Virginia’s 2018 General Assembly session began on Jan. 10, and less than a week went by before some good news emerged for the state’s small business owners.
A handful of measures that proposed to raise Virginia’s minimum wage were defeated in committee after employers spoke out against the bills. Nicole Riley, NFIB/VA’s state director, explained small business’ objections to NPR’s Idea Stations: “Many of our members pay more than the minimum wage, however depending on how you were to raise it, it really does put pressure on their other employees’ salaries,” she said. “So it does become a labor cost for them. Labor in and of itself typically is a top three expense for small business owners.”

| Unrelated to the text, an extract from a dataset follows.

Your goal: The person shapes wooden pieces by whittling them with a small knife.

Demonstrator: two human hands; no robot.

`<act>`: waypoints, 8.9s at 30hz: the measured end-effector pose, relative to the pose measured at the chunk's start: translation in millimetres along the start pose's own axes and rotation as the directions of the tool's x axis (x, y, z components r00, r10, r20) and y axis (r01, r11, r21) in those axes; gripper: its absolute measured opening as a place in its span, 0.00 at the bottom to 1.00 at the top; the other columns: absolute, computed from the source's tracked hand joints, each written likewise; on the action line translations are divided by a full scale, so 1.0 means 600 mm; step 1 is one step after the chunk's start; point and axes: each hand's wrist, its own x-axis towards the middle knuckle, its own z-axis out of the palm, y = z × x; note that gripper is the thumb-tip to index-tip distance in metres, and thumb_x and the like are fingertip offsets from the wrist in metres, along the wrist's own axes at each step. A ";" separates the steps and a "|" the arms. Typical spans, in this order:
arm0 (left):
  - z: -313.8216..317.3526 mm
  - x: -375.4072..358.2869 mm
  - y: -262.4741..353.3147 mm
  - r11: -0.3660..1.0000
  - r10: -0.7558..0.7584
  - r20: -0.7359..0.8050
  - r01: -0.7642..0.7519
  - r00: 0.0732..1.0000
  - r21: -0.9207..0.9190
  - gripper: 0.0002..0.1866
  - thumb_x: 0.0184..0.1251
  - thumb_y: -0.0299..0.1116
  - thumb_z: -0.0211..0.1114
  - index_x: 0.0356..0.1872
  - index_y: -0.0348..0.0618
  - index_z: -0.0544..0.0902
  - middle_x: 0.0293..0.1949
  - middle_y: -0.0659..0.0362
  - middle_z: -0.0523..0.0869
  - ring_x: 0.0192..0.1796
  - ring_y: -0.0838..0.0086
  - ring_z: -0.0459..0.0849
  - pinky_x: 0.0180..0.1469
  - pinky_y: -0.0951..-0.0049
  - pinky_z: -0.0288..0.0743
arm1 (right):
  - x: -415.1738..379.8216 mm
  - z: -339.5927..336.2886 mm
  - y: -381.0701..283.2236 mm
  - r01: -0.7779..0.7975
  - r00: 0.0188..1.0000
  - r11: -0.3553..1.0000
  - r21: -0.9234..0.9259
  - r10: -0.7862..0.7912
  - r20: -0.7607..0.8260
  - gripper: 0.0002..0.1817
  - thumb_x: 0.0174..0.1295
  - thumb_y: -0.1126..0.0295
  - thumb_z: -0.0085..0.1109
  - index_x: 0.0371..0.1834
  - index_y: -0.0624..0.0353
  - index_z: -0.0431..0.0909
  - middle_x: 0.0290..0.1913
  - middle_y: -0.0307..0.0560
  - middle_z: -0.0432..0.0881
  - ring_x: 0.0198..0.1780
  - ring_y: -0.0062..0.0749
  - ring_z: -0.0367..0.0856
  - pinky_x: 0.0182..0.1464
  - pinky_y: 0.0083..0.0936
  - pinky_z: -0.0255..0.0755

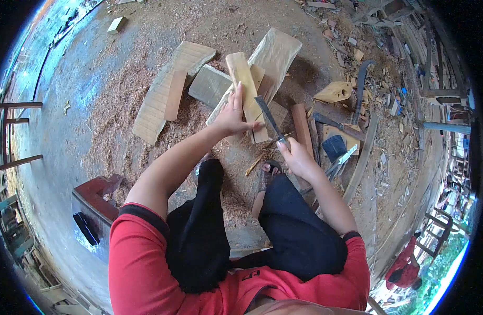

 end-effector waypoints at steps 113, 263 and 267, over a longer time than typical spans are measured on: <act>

One bill, introduced by Sen. John Edwards, would have gradually raised the state’s base wage to $10 per hour by 2020. Another would have hiked it to $15 per hour in the same time frame. Virginia’s minimum wage is $7.25 per hour, the same as the federal level, and it’s one of 14 states that use the federally mandated wage.
Another measure, HB 1259, could impact some employers, however. Under HB 1259, employers could no longer pay subminimum wage rates to employees who earn tips and are currently exempt from earning the federal minimum wage rate, such as restaurant waitstaff. The bill would exclude any tips received by an employee when determining the wage rate they are paid under the Virginia Minimum Wage Act.